25 July 2019
Melting ice may change shape of Arctic river deltas
Posted by larryohanlon
By Joshua Learn
Thawing ice cover and easily erodible permafrost may destabilize Arctic river deltas, according to new research.
A new study in the AGU journal Geophysical Research Letters finds sea ice and permafrost both act to stabilize channels on Arctic river deltas.
“Your channels tend to stay in one place when you have really thick ice or when you have permafrost that’s really hard to erode,” said Rebecca Lauzon, environmental educator at the Rochester Museum and Science Center’s Cumming Nature Center in New York and the lead author of the new study.
Ice cover on Arctic deltas is expected to thin while permafrost is expected to thaw along the banks of Arctic rivers due to climate change.
The new study finds these changes could destabilize deltas in the far north of the globe, making them less resilient to rising sea levels. Less stable deltas could also impact Arctic ecosystems, creating winners and losers among delta species and even affecting the global carbon cycle.
Changing deltas
The new study examined how ice cover and permafrost affect sediment transport in Arctic deltas and provides insight as to how coastal dynamics may change in a warming Arctic. Sediment movement is important because it defines the shape river deltas take. It also provides food and habitat for delta species and oceanic creatures that feed off the organic matter which makes it out to sea.
Previous research on Arctic river deltas found that permafrost along the banks of rivers affected riverbank erosion rate, and thick ice covers resulted in constricted and faster river flow.
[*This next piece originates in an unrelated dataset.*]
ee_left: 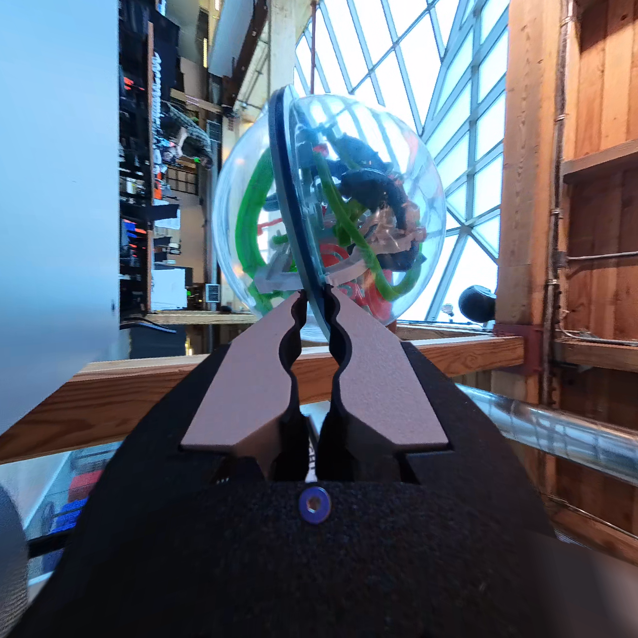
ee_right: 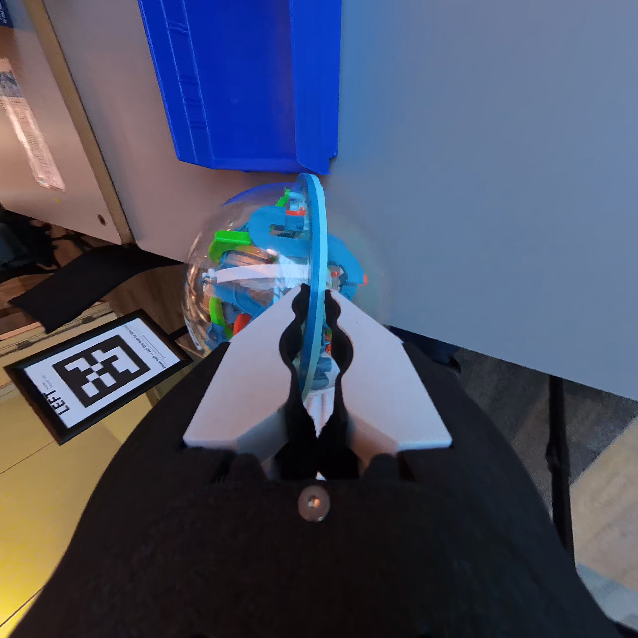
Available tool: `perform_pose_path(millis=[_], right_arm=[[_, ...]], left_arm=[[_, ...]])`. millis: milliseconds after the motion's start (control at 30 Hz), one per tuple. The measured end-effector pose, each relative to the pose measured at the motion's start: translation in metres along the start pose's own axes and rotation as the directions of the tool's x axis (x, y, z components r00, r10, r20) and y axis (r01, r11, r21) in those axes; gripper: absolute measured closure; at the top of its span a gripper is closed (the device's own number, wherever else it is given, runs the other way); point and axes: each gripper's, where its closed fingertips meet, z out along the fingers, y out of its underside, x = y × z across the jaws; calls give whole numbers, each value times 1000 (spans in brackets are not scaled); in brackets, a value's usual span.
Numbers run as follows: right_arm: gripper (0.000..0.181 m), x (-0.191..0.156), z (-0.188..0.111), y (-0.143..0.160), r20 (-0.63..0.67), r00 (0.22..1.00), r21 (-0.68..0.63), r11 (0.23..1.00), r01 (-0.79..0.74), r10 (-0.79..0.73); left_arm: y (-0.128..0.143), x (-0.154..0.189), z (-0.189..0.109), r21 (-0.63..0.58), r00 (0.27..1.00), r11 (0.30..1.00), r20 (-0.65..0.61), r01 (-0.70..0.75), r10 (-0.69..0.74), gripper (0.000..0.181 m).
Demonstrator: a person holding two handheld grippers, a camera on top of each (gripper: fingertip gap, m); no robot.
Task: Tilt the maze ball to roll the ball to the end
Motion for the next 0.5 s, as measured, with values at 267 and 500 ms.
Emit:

Lauzon, who was working an internship at Los Alamos National Laboratory during the time of the research, and her co-authors, created two versions of a model: One to predict the effects that ice thickness might have on Arctic river deltas and another to predict the effects of permafrost strength.
The study’s authors found that when ice cover is thicker on rivers, or with more stable permafrost along the banks, river deltas tended to be characterized by deeper, more stable channels which acted as funnels, carrying sediment out to the ocean.
But thinner ice or more easily erodible permafrost along the banks caused the deltas to destabilize, with shallower water channels cutting through shifting sediment banks.
Part of the reason these channels become less stable is due to a loss of overbank flooding, which decreases with thinner ice and more erodible permafrost. Overbank flooding, which happens with thick ice cover and more resistant permafrost, causes sediment to be deposited along the tops of channel banks. Over time this results in higher riverbanks, which increases the stability of deltas.
But with less overbank flooding, deltas may become more vulnerable to the effects of climate change, according to Anastasia Piliouras, an earth scientist at Los Alamos and a co-author of the new study.
“They then might be less resilient to sea level rise,” she said.
Ecological, carbon cycle impacts
Piliouras said changes to the geography of river deltas could have ecological impacts and create winners and losers among species which live in the delta, favoring those that prefer more frequent flooding while negatively impacting species that prefer dry land.
Lauzon said there could also be impacts on the carbon cycle as more organic material could be released from the delta areas, though more research is needed to determine the overall effects thinner ice and unstable permafrost would have on carbon release.
The study’s authors hope to use their model to help understand what might happen to real deltas such as those of the Yukon or Mackenzie rivers in Canada or the Lena River in Russia. Piliouras said they have done some follow up research to check if real river deltas exhibit the characteristics they predicted from their models, and that future research should now look at tracking how less stable permafrost and thinner ice affects river deltas.
Furthermore, they are also working on research which shows how both factors taken together may affect river delta stability rather than only looking at permafrost or ice thickness in isolation as they did in this study.
Joshua Learn is a freelance science writer.